Brief
Your task is to reproduce, verbatim and without pictures, the lines from the opening of the listing through the line containing "Segment every instance of the black object.".

Data listing
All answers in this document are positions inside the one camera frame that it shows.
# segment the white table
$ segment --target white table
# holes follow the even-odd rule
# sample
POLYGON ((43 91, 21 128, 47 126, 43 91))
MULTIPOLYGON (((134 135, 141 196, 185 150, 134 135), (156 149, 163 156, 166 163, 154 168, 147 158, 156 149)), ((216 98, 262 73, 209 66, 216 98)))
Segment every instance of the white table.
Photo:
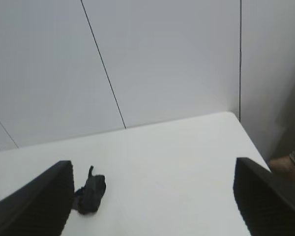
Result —
POLYGON ((236 157, 266 164, 231 113, 0 152, 0 198, 71 160, 76 188, 105 174, 99 211, 72 211, 64 236, 248 236, 233 195, 236 157))

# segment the black foam padding
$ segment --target black foam padding
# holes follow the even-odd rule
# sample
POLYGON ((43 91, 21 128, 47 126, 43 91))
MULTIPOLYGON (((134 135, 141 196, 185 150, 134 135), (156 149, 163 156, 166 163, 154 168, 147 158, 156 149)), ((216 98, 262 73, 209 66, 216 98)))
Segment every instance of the black foam padding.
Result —
POLYGON ((73 200, 72 164, 60 161, 0 201, 0 236, 59 236, 73 200))
POLYGON ((295 236, 295 186, 248 158, 238 158, 233 189, 252 236, 295 236))

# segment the gray wall
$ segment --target gray wall
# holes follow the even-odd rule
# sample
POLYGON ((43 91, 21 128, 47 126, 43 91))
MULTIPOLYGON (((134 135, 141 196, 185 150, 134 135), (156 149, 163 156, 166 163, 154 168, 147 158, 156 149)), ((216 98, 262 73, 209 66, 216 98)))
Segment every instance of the gray wall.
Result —
MULTIPOLYGON (((18 146, 239 115, 240 1, 84 5, 102 58, 79 0, 0 1, 0 121, 18 146)), ((295 0, 242 0, 241 121, 265 159, 295 147, 295 0)))
POLYGON ((242 2, 241 121, 265 159, 295 147, 295 0, 242 2))

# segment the black object
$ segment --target black object
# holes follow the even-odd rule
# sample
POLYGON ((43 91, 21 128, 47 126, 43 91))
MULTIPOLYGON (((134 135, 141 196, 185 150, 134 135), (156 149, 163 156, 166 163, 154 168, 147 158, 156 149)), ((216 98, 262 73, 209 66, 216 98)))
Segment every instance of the black object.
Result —
POLYGON ((93 168, 94 166, 91 166, 88 171, 88 179, 85 186, 74 194, 75 200, 72 208, 82 215, 97 212, 106 190, 105 176, 93 176, 93 168))
POLYGON ((0 201, 0 236, 59 236, 73 200, 72 164, 60 161, 0 201))
POLYGON ((295 186, 237 158, 234 196, 252 236, 295 236, 295 186))

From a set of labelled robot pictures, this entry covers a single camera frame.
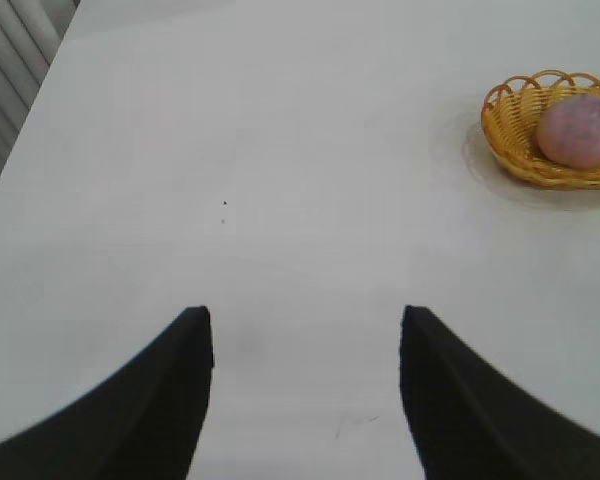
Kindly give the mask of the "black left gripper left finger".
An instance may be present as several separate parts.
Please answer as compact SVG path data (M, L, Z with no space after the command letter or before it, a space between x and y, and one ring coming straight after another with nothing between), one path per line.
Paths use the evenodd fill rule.
M189 307L96 388L0 443L0 479L184 479L214 368L210 313Z

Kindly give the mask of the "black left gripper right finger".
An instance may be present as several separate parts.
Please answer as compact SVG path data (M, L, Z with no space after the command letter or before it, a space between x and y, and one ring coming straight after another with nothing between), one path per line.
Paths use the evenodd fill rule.
M399 388L428 479L600 479L600 436L537 400L430 309L406 306Z

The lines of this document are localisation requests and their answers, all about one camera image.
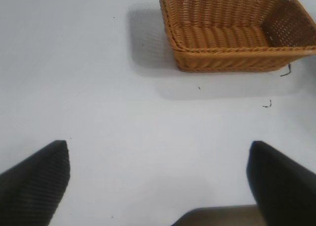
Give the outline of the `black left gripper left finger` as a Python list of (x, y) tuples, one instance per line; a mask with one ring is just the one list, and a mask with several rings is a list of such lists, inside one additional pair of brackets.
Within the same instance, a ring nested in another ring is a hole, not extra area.
[(67, 142), (56, 140), (0, 175), (0, 224), (47, 226), (70, 180)]

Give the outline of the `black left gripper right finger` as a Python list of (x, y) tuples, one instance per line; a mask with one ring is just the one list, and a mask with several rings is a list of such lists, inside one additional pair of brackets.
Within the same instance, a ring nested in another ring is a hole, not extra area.
[(316, 224), (316, 175), (263, 141), (249, 150), (246, 174), (269, 226)]

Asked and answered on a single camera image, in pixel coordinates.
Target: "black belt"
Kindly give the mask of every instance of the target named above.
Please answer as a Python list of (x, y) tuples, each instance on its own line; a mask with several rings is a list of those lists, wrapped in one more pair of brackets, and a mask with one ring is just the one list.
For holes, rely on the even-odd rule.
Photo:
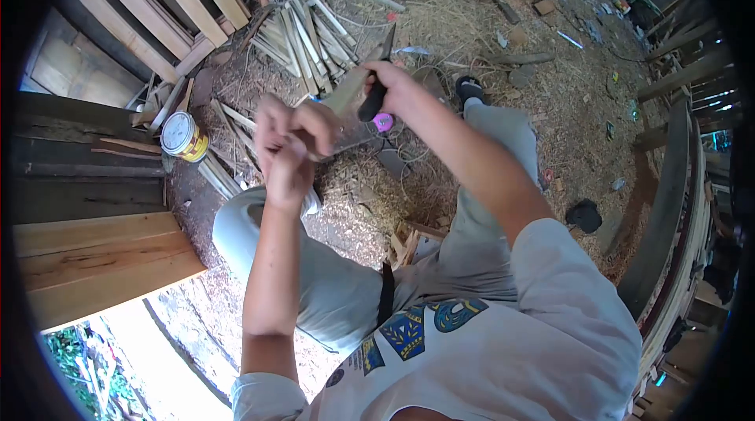
[(383, 289), (380, 293), (380, 303), (377, 305), (377, 327), (380, 327), (393, 314), (393, 291), (396, 283), (390, 264), (383, 263)]

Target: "white t-shirt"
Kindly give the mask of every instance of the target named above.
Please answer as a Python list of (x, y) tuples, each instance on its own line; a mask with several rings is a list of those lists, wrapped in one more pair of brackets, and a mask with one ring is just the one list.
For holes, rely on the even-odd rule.
[(312, 404), (292, 380), (248, 373), (236, 421), (389, 421), (405, 407), (452, 419), (621, 419), (642, 338), (614, 286), (553, 219), (527, 225), (511, 253), (519, 311), (447, 300), (394, 314)]

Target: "hand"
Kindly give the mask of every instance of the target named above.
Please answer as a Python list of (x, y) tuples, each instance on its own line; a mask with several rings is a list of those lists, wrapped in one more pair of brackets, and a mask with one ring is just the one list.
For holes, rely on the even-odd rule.
[(328, 156), (337, 138), (337, 118), (325, 105), (305, 101), (289, 108), (277, 96), (260, 100), (254, 145), (267, 186), (267, 203), (296, 212), (314, 180), (309, 150)]
[[(372, 61), (364, 63), (363, 66), (375, 71), (377, 78), (388, 89), (383, 100), (382, 112), (401, 116), (404, 108), (416, 104), (418, 96), (426, 93), (426, 90), (415, 82), (409, 74), (388, 61)], [(373, 75), (368, 77), (365, 84), (365, 93), (369, 93), (374, 82), (375, 77)]]

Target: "black slipper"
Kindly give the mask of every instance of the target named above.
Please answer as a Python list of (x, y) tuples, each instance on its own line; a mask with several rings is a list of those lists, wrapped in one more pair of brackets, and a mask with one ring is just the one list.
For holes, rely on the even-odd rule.
[(468, 75), (459, 77), (456, 80), (456, 95), (461, 100), (461, 111), (464, 111), (464, 104), (468, 99), (475, 97), (482, 101), (482, 86), (475, 77)]

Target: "can lid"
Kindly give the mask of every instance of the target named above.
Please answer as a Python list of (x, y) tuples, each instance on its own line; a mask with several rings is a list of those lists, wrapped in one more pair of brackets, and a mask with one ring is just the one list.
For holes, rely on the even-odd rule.
[(167, 153), (183, 151), (194, 134), (194, 118), (186, 112), (172, 114), (160, 133), (160, 144)]

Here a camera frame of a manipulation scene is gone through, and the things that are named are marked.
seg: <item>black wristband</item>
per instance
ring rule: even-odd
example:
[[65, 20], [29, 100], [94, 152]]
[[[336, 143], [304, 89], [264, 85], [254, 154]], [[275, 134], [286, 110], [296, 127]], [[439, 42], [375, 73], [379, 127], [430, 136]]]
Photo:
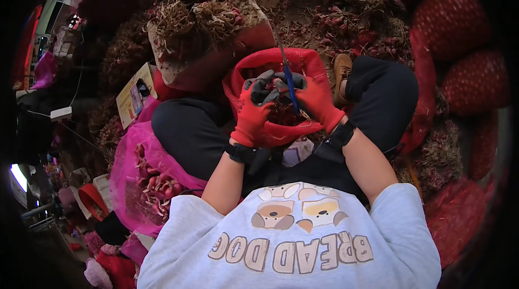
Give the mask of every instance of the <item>black wristband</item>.
[[226, 144], [223, 151], [229, 154], [231, 160], [246, 164], [250, 164], [254, 160], [254, 153], [256, 152], [255, 149], [240, 144]]
[[326, 143], [330, 145], [334, 150], [342, 153], [342, 148], [346, 146], [354, 135], [356, 126], [351, 123], [348, 119], [346, 124], [339, 123], [337, 129], [330, 135], [330, 138], [326, 140]]

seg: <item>cartoon dog print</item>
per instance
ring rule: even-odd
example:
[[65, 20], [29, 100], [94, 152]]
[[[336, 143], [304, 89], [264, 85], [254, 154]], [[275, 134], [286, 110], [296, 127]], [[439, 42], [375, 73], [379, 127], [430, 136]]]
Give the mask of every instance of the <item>cartoon dog print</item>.
[[339, 198], [339, 194], [334, 189], [310, 183], [302, 184], [302, 189], [299, 191], [298, 197], [299, 200], [305, 200], [306, 198], [309, 198], [315, 194]]
[[339, 210], [339, 201], [334, 198], [324, 198], [318, 201], [302, 202], [302, 219], [296, 222], [308, 234], [316, 226], [334, 224], [337, 226], [348, 215]]
[[260, 192], [258, 197], [260, 197], [263, 201], [268, 201], [272, 197], [288, 199], [297, 192], [299, 186], [299, 183], [289, 183], [283, 185], [275, 185], [272, 187], [266, 187], [265, 190]]
[[293, 201], [263, 202], [252, 216], [251, 224], [258, 228], [289, 229], [294, 224], [293, 209]]

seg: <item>blue scissors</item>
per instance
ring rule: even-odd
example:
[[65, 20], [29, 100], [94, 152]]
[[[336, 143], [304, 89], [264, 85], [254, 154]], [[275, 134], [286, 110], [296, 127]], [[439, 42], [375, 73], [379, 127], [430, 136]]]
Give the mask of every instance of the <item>blue scissors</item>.
[[294, 104], [294, 111], [295, 111], [294, 113], [296, 116], [299, 116], [300, 111], [299, 111], [299, 106], [297, 105], [297, 100], [295, 98], [294, 80], [292, 79], [292, 73], [290, 72], [290, 68], [289, 68], [289, 61], [288, 61], [287, 57], [285, 56], [285, 51], [283, 49], [283, 42], [279, 38], [277, 27], [274, 27], [274, 33], [276, 33], [276, 39], [278, 40], [279, 48], [281, 50], [281, 55], [283, 57], [283, 72], [285, 73], [285, 78], [287, 78], [287, 82], [289, 85], [290, 98], [292, 99], [292, 103]]

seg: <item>knee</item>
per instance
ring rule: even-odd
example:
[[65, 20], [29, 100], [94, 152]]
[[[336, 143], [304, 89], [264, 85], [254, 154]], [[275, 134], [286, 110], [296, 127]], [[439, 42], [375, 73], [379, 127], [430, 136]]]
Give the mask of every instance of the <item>knee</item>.
[[419, 89], [415, 73], [404, 64], [392, 63], [390, 74], [395, 91], [402, 94], [407, 101], [416, 105]]
[[170, 132], [176, 125], [175, 122], [182, 121], [180, 117], [181, 104], [175, 101], [165, 101], [153, 111], [152, 129], [156, 136], [163, 132]]

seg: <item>fluorescent light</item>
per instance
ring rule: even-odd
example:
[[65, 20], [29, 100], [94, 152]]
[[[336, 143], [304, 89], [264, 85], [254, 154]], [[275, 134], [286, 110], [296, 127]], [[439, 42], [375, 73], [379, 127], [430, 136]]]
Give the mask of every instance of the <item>fluorescent light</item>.
[[15, 176], [16, 181], [22, 187], [23, 191], [27, 192], [27, 179], [23, 175], [22, 171], [20, 171], [20, 167], [18, 164], [11, 165], [11, 173]]

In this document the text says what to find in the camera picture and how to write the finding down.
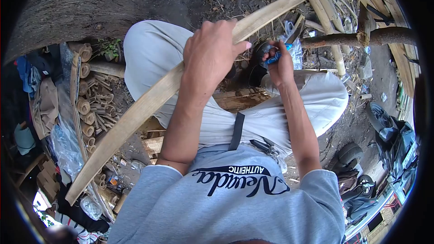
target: hand
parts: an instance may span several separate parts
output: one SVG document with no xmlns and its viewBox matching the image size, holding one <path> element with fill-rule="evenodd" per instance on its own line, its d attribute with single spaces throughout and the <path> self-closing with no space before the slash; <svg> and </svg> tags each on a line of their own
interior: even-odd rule
<svg viewBox="0 0 434 244">
<path fill-rule="evenodd" d="M 268 65 L 268 70 L 270 71 L 270 77 L 274 85 L 280 88 L 284 85 L 294 82 L 294 63 L 292 62 L 292 57 L 289 51 L 286 50 L 286 46 L 283 41 L 270 41 L 270 45 L 279 48 L 282 56 L 278 63 L 272 63 Z M 262 58 L 265 61 L 269 57 L 274 57 L 277 49 L 271 48 L 268 53 L 264 54 Z"/>
<path fill-rule="evenodd" d="M 208 101 L 231 70 L 237 55 L 252 46 L 248 41 L 232 44 L 232 30 L 235 25 L 236 19 L 220 20 L 216 23 L 205 21 L 187 40 L 181 88 Z"/>
</svg>

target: gray t-shirt
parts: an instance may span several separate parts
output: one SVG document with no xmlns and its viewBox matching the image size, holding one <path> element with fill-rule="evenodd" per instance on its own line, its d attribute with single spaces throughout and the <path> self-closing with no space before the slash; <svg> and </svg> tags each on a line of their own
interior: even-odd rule
<svg viewBox="0 0 434 244">
<path fill-rule="evenodd" d="M 290 189 L 270 156 L 227 148 L 202 148 L 186 176 L 145 167 L 108 243 L 341 242 L 344 215 L 333 172 L 310 171 Z"/>
</svg>

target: license plate
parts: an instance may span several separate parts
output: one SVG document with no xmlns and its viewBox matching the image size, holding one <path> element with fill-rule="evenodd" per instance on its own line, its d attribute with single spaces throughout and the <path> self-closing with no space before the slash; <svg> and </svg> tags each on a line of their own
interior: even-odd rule
<svg viewBox="0 0 434 244">
<path fill-rule="evenodd" d="M 403 168 L 407 168 L 407 164 L 410 161 L 413 161 L 416 157 L 416 148 L 417 148 L 417 143 L 413 142 L 413 145 L 410 147 L 407 156 L 404 158 L 404 160 L 402 161 L 402 167 Z"/>
</svg>

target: motorcycle
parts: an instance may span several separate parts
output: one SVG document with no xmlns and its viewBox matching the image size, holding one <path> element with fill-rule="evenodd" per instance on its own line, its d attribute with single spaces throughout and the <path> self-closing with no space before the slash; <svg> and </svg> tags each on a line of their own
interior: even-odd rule
<svg viewBox="0 0 434 244">
<path fill-rule="evenodd" d="M 415 170 L 417 166 L 415 132 L 408 122 L 389 116 L 375 102 L 367 104 L 366 113 L 376 131 L 375 144 L 383 169 L 388 171 L 392 183 L 398 182 L 405 171 Z"/>
</svg>

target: blade
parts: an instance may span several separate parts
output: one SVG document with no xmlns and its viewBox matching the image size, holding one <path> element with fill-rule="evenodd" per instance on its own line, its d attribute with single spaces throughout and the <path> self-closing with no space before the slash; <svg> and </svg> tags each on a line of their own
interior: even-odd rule
<svg viewBox="0 0 434 244">
<path fill-rule="evenodd" d="M 301 32 L 304 29 L 304 23 L 305 20 L 303 19 L 303 21 L 297 27 L 296 31 L 294 31 L 294 33 L 288 38 L 288 41 L 286 41 L 287 44 L 292 44 L 296 40 L 296 38 L 300 36 Z"/>
</svg>

Solution to the problem
All answers in this document are positions inside the one camera frame that it shows.
# segment the white table
$ segment --target white table
# holes follow the even-odd rule
# sample
POLYGON ((43 91, 21 128, 47 126, 43 91))
MULTIPOLYGON (((134 135, 141 196, 185 150, 134 135), (156 149, 163 156, 166 163, 154 168, 147 158, 156 149)), ((216 98, 262 73, 209 66, 216 98)))
Segment every instance of the white table.
Photo:
Result —
POLYGON ((236 157, 266 164, 231 113, 0 152, 0 198, 71 160, 76 188, 105 174, 99 211, 72 211, 64 236, 248 236, 233 195, 236 157))

# segment the black foam padding
$ segment --target black foam padding
# holes follow the even-odd rule
# sample
POLYGON ((43 91, 21 128, 47 126, 43 91))
MULTIPOLYGON (((134 135, 141 196, 185 150, 134 135), (156 149, 163 156, 166 163, 154 168, 147 158, 156 149)), ((216 98, 262 73, 209 66, 216 98)))
Segment every instance of the black foam padding.
Result —
POLYGON ((73 200, 72 164, 60 161, 0 201, 0 236, 59 236, 73 200))
POLYGON ((295 236, 295 186, 248 158, 238 158, 233 189, 252 236, 295 236))

# segment the gray wall
$ segment --target gray wall
# holes follow the even-odd rule
# sample
POLYGON ((43 91, 21 128, 47 126, 43 91))
MULTIPOLYGON (((134 135, 141 196, 185 150, 134 135), (156 149, 163 156, 166 163, 154 168, 147 158, 156 149)), ((216 98, 262 73, 209 66, 216 98)))
Segment every instance of the gray wall.
Result —
MULTIPOLYGON (((18 146, 239 115, 240 1, 84 5, 102 58, 79 0, 0 1, 0 121, 18 146)), ((295 0, 242 0, 241 121, 265 159, 295 147, 295 0)))
POLYGON ((242 2, 241 121, 265 159, 295 147, 295 0, 242 2))

# segment the black object
$ segment --target black object
# holes follow the even-odd rule
# sample
POLYGON ((43 91, 21 128, 47 126, 43 91))
MULTIPOLYGON (((134 135, 141 196, 185 150, 134 135), (156 149, 163 156, 166 163, 154 168, 147 158, 156 149)), ((216 98, 262 73, 209 66, 216 98)))
Segment every instance of the black object.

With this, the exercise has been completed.